And now I have said enough on what I consider to have been the general objects of the various works, which I wrote, edited, or prompted in the years which I am reviewing. I wanted to bring out in a substantive form a living Church of England, in a position proper to herself, and founded on distinct principles; as far as paper could do it, as far as earnestly preaching it and influencing others towards it, could tend to make it a fact;—a living Church, made of flesh and blood, with voice, complexion, and motion and action, and a will of its own. I believe I had no private motive, and no personal aim. Nor did I ask for more than "a fair stage and no favour," nor expect the work would be accomplished in my days; but I thought that enough would be secured to continue it in the future, under, perhaps, more hopeful circumstances and prospects than the present.
I will mention in illustration some of the principal works, doctrinal and historical, which originated in the object which I have stated.
I wrote my Essay on Justification in 1837; it was aimed at the Lutheran dictum that justification by faith only was the cardinal doctrine of Christianity. I considered that this doctrine was either a paradox or a truism,—a paradox in Luther's mouth, a truism in Melanchthon's. I thought that the Anglican Church followed Melanchthon, and that in consequence between Rome and Anglicanism, between high Church and low Church, there was no real intellectual difference on the point. I wished to fill up a ditch, the work of man. In this Volume again, I express my desire to build up a system of theology out of the Anglican divines, and imply that my dissertation was a tentative Inquiry. I speak in the Preface of "offering suggestions towards a work, which must be uppermost in the mind of every true son of the English Church at this day,—the consolidation of a theological system, which, built upon those formularies, to which all clergymen are bound, may tend to inform, persuade, and absorb into itself religious minds, which hitherto have fancied, that, on the peculiar Protestant questions, they were seriously opposed to each other."—P. vii.

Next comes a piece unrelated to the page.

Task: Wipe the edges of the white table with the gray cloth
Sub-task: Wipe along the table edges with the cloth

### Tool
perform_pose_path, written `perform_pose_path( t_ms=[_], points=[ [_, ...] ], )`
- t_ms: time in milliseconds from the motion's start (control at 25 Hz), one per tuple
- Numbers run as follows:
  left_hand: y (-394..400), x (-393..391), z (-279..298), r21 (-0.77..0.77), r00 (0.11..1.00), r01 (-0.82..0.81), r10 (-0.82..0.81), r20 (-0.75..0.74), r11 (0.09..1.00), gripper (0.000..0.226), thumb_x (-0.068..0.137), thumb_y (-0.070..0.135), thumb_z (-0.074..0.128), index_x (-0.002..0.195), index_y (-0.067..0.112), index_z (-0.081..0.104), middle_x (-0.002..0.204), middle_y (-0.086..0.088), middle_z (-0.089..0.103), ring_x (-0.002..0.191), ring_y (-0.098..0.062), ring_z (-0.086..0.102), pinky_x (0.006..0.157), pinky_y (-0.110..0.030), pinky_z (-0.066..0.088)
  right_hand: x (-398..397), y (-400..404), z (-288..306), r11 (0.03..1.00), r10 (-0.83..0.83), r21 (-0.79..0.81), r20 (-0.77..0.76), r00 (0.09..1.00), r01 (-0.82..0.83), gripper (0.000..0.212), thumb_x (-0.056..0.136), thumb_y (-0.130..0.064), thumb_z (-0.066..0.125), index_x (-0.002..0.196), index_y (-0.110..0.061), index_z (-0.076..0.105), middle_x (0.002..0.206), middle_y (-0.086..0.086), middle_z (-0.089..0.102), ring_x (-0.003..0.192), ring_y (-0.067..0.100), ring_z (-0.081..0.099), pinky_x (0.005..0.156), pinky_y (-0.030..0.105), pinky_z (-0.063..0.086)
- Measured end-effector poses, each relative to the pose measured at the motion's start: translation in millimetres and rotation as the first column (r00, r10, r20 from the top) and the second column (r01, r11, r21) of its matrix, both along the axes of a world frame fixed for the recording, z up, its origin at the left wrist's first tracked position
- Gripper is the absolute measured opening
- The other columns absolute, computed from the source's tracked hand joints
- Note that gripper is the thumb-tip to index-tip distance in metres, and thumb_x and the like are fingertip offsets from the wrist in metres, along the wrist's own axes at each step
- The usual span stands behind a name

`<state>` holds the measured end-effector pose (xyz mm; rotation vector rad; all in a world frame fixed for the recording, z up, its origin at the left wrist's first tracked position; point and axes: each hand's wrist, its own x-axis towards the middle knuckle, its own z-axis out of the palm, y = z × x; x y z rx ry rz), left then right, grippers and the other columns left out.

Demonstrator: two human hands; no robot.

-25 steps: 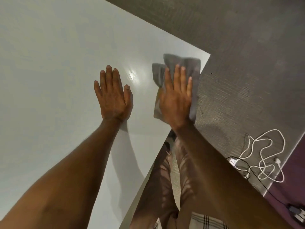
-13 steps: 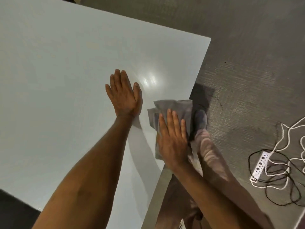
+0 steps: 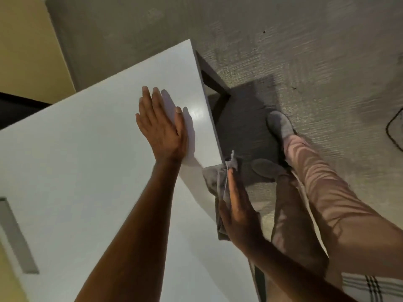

In my University Sermons there is a series of discussions upon the subject of Faith and Reason; these again were the tentative commencement of a grave and necessary work, viz. an inquiry into the ultimate basis of religious faith, prior to the distinction into Creeds.
In like manner in a Pamphlet, which I published in the summer of 1838, is an attempt at placing the doctrine of the Real Presence on an intellectual basis. The fundamental idea is consonant to that to which I had been so long attached: it is the denial of the existence of space except as a subjective idea of our minds.
The Church of the Fathers is one of the earliest productions of the Movement, and appeared in numbers in the British Magazine, being written with the aim of introducing the religious sentiments, views, and customs of the first ages into the modern Church of England.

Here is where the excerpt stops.